Care home staff refusing vaccinations as flu cases rise, council warns
Camden Council has said it plans to do more to increase vaccination uptake among care home workers in the borough after a report revealed some were refusing jabs.
At a meeting of the health and wellbeing scrutiny committee on Tuesday (7 January), director of health and wellbeing Kirsten Watters said that pushing for vaccinations was a key way to protect public health during the winter months.
But amid a cold snap and “much higher levels of flu” in the capital, there are concerns that efforts to control viral infections may have been hindered by vaccine hesitancy in care homes.
Watters’ latest report stated that although 2024 had seen 22 more vaccines given to care home workers, some were still declining the offer — prompting the council’s plans to engage more staff this year.
Cllr Larraine Revah pressed the director for more detail on these measures, to which Watters explained that ranged from training for staff to having conversations with the more “vaccine-hesitant” workers — some of whom “may have had no immunisation at all”.

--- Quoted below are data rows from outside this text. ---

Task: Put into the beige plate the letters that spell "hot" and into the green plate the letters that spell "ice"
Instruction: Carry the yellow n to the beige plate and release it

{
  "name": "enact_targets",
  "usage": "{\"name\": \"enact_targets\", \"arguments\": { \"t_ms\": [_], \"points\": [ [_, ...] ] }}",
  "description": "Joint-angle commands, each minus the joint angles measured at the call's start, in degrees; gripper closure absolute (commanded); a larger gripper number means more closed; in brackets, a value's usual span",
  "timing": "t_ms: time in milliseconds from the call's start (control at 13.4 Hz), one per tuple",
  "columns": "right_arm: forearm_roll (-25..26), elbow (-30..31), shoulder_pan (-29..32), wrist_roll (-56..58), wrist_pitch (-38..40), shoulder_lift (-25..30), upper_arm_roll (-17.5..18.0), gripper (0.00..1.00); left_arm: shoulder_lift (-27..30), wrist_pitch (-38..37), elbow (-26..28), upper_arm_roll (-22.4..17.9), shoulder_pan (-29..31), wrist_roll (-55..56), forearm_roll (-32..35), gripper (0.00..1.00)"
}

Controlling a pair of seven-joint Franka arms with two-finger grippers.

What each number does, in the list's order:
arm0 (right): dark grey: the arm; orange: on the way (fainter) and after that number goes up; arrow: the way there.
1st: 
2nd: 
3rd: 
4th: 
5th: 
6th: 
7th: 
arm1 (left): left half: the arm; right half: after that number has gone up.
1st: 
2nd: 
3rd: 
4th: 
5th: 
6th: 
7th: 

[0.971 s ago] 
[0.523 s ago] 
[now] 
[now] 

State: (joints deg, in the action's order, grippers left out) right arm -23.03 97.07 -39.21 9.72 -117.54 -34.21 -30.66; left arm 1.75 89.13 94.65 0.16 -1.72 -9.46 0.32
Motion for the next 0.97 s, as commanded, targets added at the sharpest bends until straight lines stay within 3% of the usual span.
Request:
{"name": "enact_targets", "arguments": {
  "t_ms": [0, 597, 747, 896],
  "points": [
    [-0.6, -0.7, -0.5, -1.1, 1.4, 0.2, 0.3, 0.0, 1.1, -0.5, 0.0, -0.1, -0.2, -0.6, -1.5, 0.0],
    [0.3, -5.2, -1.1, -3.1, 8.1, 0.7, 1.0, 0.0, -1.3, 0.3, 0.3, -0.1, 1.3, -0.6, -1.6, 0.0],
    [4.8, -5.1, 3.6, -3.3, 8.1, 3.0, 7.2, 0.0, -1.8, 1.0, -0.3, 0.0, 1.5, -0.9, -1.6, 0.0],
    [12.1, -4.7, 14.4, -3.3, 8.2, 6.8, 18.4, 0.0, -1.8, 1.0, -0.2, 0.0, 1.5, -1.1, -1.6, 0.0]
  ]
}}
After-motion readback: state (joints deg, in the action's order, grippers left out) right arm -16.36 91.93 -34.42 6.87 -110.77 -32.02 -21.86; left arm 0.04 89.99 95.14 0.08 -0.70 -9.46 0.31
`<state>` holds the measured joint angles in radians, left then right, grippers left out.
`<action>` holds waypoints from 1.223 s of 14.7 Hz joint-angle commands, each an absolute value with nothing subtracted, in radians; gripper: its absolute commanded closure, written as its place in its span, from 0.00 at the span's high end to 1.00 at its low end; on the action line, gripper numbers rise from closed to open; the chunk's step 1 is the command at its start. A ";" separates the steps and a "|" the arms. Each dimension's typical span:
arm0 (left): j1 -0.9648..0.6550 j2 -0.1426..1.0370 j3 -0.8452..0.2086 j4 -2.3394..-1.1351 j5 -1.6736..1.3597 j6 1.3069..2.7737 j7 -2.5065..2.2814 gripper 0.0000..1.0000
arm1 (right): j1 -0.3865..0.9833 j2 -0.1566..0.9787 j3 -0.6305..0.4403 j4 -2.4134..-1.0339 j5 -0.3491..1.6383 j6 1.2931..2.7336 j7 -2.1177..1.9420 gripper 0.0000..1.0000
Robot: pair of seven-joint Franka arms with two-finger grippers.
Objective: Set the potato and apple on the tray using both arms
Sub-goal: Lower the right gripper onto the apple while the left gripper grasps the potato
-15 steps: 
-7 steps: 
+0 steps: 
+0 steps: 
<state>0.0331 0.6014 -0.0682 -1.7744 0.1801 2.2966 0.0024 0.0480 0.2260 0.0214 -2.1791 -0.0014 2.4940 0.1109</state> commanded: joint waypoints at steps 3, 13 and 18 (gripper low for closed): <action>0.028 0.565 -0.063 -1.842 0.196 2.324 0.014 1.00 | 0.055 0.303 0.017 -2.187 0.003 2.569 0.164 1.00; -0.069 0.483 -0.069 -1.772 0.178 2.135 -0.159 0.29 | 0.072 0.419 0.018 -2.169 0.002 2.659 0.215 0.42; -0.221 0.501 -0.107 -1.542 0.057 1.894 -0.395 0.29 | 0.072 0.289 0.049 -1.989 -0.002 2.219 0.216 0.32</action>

Watters did assure that Covid-19 infections and admissions were decreasing, although other respiratory infections were rising — including HMPV (human metapneumovirus).
Yesterday, the NHS in London urged people in the capital to get vaccinated, as the most recent figures revealed there were “more people with flu in the capital’s hospitals than at any point last year”.
During Covid-19, all care home staff were legally required to have been vaccinated against coronavirus in order to work in those facilities, though this was revoked in 2022.
For flu jabs, government guidance states that “all frontline social care worker should be encouraged to get the vaccine provided by their employer, both to protect themselves and those they care for”.